Por um Plano Nacional de Educação com equidade racial

Trata-se de agenda mínima para fortalecer valores antirracistas no ensino

Adriana Moreira
Doutoranda em educação (USP), é coordenadora de Educação e Equidade Racial da Uneafro Brasil

Douglas Belchior
Professor de história e cofundador da Uneafro Brasil

Acontece entre domingo (28) e terça-feira (30), em Brasília, a Conferência Nacional de Educação(Conae 2024), que tem por objetivo consolidar o texto-base do novo Plano Nacional de Educação (PNE 2024-34).

O Ministério da Educação é o responsável pela realização da Conae e pelo texto do PNE, que será enviado ao Congresso Nacional. Esse processo é compartilhado com o Fórum Nacional de Educação (FNE), que articulou conferências municipais e estaduais, cujos delegados eleitos trazem agora contribuições a serem debatidas e incorporadas à proposta.

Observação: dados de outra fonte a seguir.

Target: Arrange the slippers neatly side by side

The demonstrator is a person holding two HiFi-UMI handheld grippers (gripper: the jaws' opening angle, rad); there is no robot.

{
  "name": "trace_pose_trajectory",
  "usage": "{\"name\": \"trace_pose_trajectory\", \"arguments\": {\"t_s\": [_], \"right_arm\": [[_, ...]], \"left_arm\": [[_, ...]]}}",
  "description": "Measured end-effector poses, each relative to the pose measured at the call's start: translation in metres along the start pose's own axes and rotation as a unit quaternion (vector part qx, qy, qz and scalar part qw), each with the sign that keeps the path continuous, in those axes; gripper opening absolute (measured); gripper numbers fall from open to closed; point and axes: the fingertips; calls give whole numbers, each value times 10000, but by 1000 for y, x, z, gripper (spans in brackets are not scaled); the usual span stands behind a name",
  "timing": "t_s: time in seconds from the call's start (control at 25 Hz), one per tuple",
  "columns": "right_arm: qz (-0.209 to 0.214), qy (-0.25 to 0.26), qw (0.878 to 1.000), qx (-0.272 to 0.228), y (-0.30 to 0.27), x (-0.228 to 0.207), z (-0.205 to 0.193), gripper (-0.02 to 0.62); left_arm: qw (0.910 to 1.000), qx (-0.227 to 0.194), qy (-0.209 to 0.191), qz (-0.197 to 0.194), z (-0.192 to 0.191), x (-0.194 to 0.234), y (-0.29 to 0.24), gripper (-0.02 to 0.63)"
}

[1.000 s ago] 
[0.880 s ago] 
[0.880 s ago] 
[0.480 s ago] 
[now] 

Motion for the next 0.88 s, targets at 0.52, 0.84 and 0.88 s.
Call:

O PNE é estratégico, pois consolida metas a serem perseguidas para o desenvolvimento da educação brasileira pelos próximos dez anos. São múltiplos os desafios. Aqui, nos atemos à sua dimensão racial.

Já são mais de 20 anos desde a promulgação da lei 10.639/03, que alterou a Lei de Diretrizes de Base da Educação e tornou obrigatório o Ensino de História da África, Cultura Afro-Brasileira e Africana nas escolas. O Conselho Nacional de Educação, em 2004, publicou as Diretrizes Curriculares Nacionais para a Educação das Relações Étnico-Raciais (Erer) e para o Ensino de História e Cultura Afro. No mesmo ano, foi desenvolvido o Plano Nacional de Implementação das Diretrizes para o ensino dessa disciplina. O Estado jamais estabeleceu um instrumento capaz de acompanhar e cobrar a implementação da lei, tarefa cumprida apenas pelos movimentos negros.

O resultado do não cumprimento das legislações educacionais para Erer é a manutenção histórica das desigualdades raciais na educação.

A Pnad Contínua 2022 revela que a escolaridade média da população negra (pretos e pardos) de 18 a 29 anos é de 11,3 anos de estudo. Já a da população branca é 12,4. Entre as pessoas negras com 60 anos ou mais, 23,3% não são alfabetizadas; entre as pessoas brancas, a taxa é de 9,3%. Entre pessoas negras com 15 anos ou mais, 7,4% são analfabetas, mais que o dobro da taxa encontrada entre as pessoas brancas (3,4%).

Segundo os dados do Sistema de Avaliação da Educação Básica (Saeb 2021), 5,6% dos meninos pretos e 4,6% das meninas pretas entram com 8 anos ou mais na escola; 12% dos meninos pretos matriculados no ensino fundamental já abandonaram a escola ao menos uma vez; entre as meninas pretas que conseguem terminar o ensino médio, 28,2% já foram reprovadas ao menos uma vez —entre os meninos pretos esse índice é de 36,8%.

O Censo Educacional 2021 revela que 72,3% dos pardos e 73,5% dos pretos com idade entre 15 e 17 anos frequentavam o ensino médio ou já haviam concluído a educação básica. Entre os brancos da mesma idade esse número sobe para 82,1%. O estudo identificou que apenas 1% dos professores brasileiros possui formação de 80 horas em Erer. Em 2019, o Censo Escolar constatou que apenas 52,18% das escolas desenvolveram algum projeto e/ou ação vinculada à Erer. Ademais, a média das notas das avaliações institucionais dos estudantes negros são invariavelmente menores que a de estudante brancos.

Se quiser ser efetivo, o texto final do novo PNE deve estar comprometido com a melhoria das condições de aprendizagem e superação do baixo desempenho escolar dos estudantes negros, bem como com a correção de suas trajetórias educacionais; a ampliação da capacidade institucional das redes de ensino em promover a Educação para as Relações Étnico-Raciais; a consolidação da equidade racial dentro do Sistema Nacional de Educação; a garantia da disciplina de Erer nos cursos de licenciatura desde a formação inicial dos profissionais da educação; a formação permanente dos gestores educacionais na perspectiva da Erer; a ampliação de estratégias de indução de financiamento para ações para Erer nas redes públicas de ensino; o monitoramento por raça/cor e sexo nas trajetórias educacionais dos estudantes, entre outras iniciativas.

Trata-se de uma agenda mínima para a equidade racial, a Erer e o fortalecimento dos valores democráticos e antirracistas para a educação nacional e que a comitiva do Movimento Negro Educador Uneafro Brasil defenderá nos três dias de Conae.